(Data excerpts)
= = =

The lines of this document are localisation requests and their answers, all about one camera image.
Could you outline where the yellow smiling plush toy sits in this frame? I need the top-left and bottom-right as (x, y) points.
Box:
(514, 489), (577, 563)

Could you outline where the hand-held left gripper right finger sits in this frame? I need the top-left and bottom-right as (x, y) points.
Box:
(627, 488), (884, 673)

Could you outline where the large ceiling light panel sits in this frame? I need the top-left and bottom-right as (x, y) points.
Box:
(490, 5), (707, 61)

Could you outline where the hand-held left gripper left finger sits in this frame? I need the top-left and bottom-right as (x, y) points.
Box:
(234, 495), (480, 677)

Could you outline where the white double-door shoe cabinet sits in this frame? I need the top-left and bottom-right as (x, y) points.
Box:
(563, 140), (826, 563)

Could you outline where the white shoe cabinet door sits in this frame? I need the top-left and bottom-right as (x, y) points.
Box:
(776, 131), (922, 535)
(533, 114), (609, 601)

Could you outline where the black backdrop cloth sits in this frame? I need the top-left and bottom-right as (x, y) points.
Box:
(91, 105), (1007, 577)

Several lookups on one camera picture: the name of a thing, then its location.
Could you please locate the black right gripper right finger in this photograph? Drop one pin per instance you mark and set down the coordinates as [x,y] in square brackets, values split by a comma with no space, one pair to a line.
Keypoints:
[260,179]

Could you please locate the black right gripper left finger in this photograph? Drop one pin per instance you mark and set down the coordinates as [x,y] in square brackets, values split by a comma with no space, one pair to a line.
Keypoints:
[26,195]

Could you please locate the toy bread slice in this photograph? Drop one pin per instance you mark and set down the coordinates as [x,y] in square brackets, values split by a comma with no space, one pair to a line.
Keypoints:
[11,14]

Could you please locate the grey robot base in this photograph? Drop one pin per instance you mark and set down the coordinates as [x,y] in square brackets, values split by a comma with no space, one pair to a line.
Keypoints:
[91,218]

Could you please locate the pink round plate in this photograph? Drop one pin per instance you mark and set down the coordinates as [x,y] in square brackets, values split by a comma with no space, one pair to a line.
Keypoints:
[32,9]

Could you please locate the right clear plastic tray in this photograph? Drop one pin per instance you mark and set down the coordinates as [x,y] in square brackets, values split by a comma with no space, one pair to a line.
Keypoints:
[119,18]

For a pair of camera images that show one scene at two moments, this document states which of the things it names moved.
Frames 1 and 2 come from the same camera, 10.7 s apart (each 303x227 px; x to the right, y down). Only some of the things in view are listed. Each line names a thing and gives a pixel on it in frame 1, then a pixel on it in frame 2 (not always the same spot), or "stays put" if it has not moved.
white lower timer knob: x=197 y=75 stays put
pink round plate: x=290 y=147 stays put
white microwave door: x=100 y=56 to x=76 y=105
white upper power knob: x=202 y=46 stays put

= = =

Each line in the data above either holds "knob" or does not. State how many do, as a bare number.

PROBLEM SOLUTION:
2